ABOUT THIS EXERCISE = The answer must be every line from the listing that holds the string "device".

LISTED RECORDS =
▼

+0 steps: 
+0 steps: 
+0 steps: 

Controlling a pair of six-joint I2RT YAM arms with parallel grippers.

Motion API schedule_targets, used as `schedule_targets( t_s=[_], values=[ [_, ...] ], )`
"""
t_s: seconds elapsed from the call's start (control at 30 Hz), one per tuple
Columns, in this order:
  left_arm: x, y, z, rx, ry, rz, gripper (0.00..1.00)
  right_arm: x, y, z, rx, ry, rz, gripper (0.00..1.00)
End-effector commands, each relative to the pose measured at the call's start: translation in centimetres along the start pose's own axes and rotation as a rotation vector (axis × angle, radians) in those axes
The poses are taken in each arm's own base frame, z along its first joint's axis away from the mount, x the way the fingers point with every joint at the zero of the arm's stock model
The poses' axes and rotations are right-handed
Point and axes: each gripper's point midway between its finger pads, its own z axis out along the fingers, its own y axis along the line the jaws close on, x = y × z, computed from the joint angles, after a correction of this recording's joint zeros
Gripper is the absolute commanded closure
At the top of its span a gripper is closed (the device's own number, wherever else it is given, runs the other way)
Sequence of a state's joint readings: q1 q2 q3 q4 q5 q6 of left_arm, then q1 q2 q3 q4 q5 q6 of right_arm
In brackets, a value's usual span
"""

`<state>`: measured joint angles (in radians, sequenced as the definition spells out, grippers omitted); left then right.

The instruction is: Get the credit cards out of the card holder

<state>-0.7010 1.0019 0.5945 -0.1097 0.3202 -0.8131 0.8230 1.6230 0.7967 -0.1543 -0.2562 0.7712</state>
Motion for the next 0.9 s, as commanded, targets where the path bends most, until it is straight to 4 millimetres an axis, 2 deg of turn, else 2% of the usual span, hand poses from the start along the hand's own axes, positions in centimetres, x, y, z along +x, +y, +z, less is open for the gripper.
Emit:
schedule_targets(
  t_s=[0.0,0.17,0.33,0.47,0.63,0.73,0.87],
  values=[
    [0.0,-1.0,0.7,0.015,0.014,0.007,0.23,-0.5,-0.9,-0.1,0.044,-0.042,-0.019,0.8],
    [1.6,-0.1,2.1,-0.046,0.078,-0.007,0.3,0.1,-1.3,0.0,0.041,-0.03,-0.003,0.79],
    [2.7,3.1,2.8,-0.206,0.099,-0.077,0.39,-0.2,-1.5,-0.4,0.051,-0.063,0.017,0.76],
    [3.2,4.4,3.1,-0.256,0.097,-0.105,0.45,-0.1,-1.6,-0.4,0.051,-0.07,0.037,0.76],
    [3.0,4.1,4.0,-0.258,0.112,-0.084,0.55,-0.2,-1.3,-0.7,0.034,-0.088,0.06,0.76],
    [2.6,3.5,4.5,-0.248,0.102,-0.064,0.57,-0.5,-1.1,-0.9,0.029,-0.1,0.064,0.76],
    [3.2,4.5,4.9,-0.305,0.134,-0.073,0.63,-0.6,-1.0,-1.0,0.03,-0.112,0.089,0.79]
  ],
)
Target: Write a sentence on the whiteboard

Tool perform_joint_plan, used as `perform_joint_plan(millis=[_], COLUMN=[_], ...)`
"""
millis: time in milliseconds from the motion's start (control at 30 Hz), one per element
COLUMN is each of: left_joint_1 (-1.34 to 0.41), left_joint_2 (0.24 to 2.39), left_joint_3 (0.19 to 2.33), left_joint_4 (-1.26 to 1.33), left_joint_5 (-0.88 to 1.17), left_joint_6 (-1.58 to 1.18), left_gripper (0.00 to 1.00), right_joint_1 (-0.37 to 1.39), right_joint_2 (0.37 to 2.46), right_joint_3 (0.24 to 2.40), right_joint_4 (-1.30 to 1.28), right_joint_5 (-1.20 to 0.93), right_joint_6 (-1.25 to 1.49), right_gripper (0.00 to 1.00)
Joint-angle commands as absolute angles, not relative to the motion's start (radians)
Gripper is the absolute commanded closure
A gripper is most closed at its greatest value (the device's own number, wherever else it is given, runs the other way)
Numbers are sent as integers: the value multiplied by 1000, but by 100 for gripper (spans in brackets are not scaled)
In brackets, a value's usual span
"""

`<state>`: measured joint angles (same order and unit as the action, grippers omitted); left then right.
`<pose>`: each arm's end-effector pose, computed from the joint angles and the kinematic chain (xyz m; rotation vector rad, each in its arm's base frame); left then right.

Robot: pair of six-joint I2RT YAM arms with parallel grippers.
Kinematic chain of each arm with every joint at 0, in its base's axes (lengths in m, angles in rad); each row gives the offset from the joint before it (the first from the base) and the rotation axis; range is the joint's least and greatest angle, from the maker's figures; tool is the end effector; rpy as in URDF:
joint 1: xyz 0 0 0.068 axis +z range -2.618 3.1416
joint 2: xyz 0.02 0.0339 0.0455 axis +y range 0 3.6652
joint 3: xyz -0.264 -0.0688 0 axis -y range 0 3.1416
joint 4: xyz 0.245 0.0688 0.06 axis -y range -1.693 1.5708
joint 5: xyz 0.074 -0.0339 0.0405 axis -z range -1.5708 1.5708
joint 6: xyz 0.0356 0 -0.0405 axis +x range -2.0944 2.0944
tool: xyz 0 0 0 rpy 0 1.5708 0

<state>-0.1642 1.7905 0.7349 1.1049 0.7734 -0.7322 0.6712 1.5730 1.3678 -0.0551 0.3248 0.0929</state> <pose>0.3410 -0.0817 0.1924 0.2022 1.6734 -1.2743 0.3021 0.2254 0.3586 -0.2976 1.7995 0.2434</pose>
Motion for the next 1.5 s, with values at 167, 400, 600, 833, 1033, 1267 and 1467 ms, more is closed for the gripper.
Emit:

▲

RESPONSE TO THIS EXERCISE =
At the top of its span a gripper is closed (the device's own number, wherever else it is given, runs the other way)
A gripper is most closed at its greatest value (the device's own number, wherever else it is given, runs the other way)

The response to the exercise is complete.